On l’a trouvée ensemble avec Isabelle. On l'a lue sans faire attention aux fautes. On n'a pas percuté sur le coup. Quand on l’a lue, on était persuadées que c'était elle. On n’a jamais pensé que ça pouvait ne pas être elle. Elle a prémédité. Elle a fait son testament, son passeport, a pris ses fiches de paie. Tout ça a une cohérence, mais cette lettre n'a pas de sens. Pourquoi ce n'est pas elle qui l'a écrite ?"
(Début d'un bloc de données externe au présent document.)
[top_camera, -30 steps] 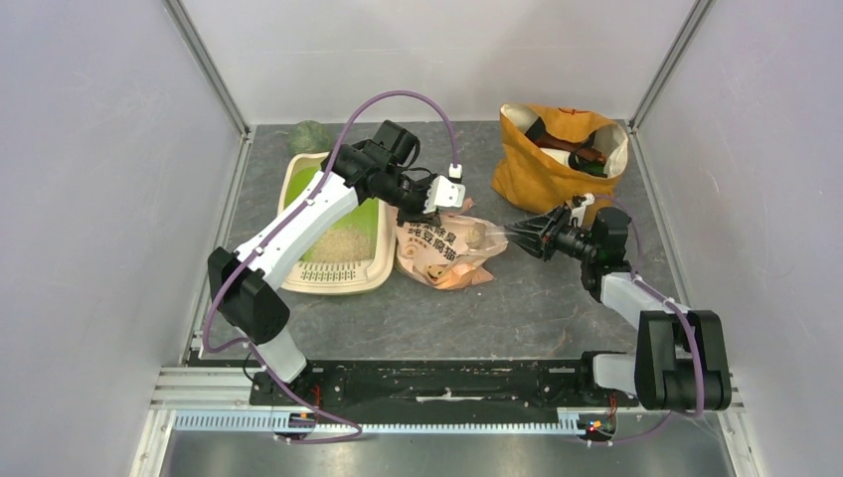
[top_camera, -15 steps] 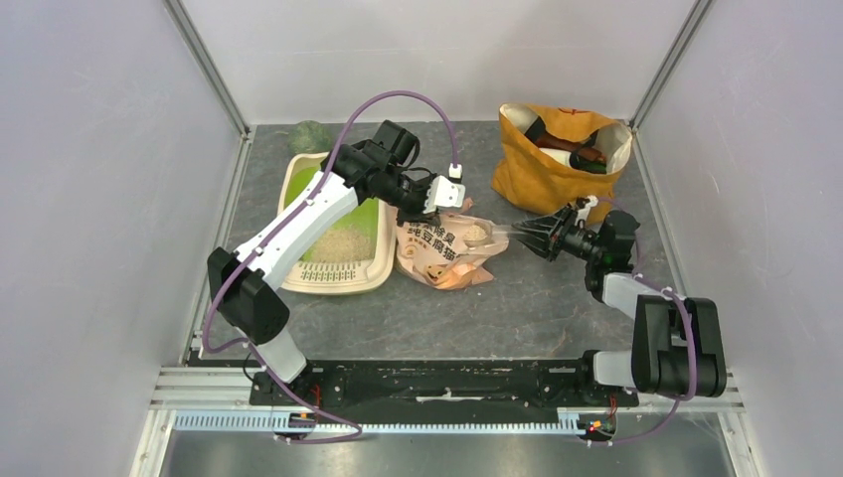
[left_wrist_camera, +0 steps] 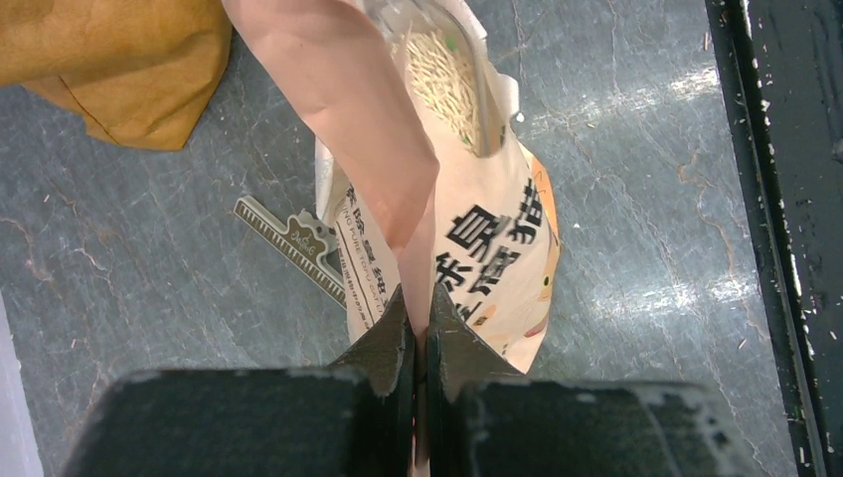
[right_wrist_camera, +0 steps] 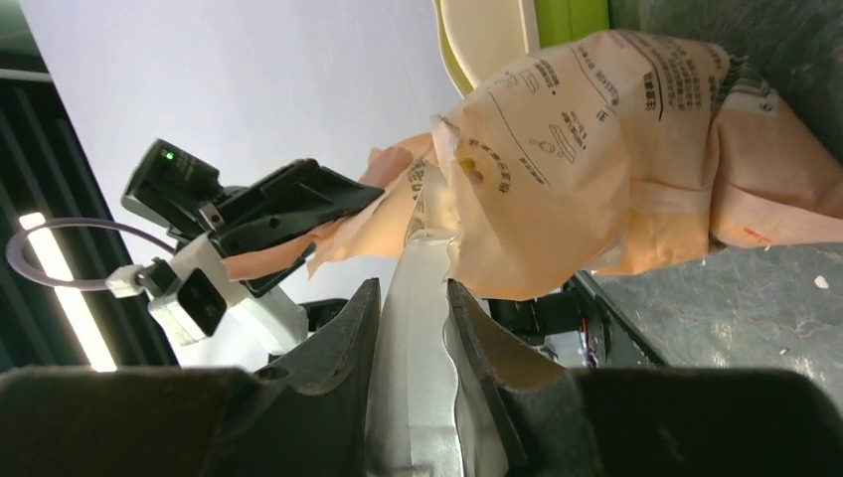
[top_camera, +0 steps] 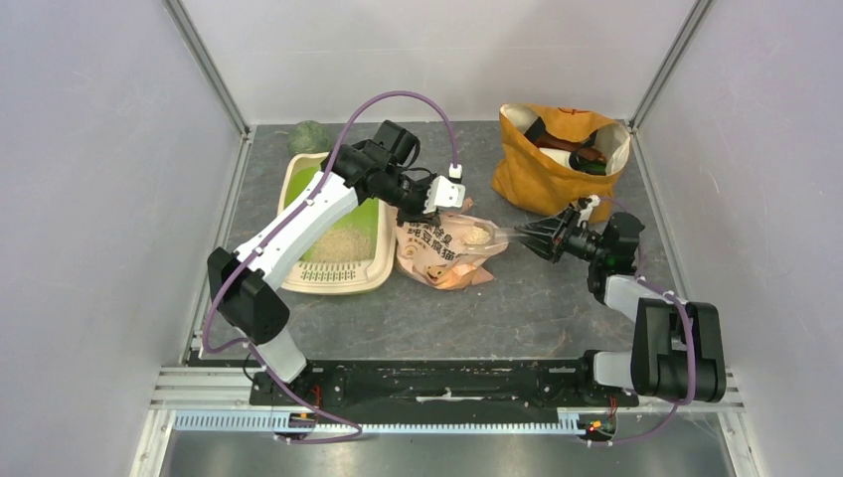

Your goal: Fill the litter box with clean litter

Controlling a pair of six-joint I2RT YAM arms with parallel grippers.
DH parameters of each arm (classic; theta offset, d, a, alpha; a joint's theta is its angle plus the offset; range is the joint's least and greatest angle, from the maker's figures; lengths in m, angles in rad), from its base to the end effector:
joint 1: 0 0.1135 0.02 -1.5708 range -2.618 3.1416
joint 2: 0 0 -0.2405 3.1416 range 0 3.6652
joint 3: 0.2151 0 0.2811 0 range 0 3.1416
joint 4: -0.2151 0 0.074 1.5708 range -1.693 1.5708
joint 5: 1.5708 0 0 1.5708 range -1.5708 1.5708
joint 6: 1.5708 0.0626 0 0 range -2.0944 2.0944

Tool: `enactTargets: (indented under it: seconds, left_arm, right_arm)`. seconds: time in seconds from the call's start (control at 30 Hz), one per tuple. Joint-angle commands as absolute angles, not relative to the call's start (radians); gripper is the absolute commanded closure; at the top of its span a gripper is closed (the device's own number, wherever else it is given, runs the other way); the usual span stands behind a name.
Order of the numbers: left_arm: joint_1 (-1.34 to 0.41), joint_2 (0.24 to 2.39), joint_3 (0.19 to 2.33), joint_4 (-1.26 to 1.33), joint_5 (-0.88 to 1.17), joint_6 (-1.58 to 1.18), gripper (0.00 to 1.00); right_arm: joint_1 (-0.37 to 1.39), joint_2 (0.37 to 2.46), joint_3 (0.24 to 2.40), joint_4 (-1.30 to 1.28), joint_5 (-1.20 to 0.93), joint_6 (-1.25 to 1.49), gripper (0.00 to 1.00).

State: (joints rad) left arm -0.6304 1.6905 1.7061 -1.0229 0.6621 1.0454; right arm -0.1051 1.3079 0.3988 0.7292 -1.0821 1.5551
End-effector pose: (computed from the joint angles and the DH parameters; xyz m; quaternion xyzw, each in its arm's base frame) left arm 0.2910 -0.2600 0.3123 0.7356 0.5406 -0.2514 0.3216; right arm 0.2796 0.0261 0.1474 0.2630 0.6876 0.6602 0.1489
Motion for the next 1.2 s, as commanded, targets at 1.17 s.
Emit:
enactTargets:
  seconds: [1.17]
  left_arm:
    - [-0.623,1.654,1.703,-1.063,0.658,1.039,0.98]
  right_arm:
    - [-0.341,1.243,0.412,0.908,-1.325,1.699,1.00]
Pour Agnès, cette lettre vient bouleverser la thèse d’une disparition volontaire : "La lettre remet en question plein de choses. On est certaines que ce n'est pas elle qui l'a écrite. Ce n’est plus disparition volontaire, c’est disparition tout court. Elle était proche de nous et de ses petites filles. Il n'y a aucune raison pour qu'elle soit partie comme ça, sans nous laisser d’explications. Je pense au pire. Peut-être lui est-il arrivé quelque chose et pour essayer de couvrir ce qui s'est passé, il y a cette lettre qui laisse penser qu'elle est partie de son plein gré.
Il lui serait arrivé quelque chose et cette lettre a été écrite pour brouiller les pistes. En fin de compte, ça cache peut-être quelque chose d'autre. Ou peut-être que quelqu'un l'a aidée, a écrit cette lettre et l’a déposée à la maison. Je vais retourner au commissariat pour leur montrer et voir si l’on peut relancer l’enquête avec ce nouvel élément." Malgré ce rebondissement, l’analyse graphologique conclura finalement que la lettre et le testament ont tous deux bien été rédigés par leur mère, ramenant les sœurs au point de départ.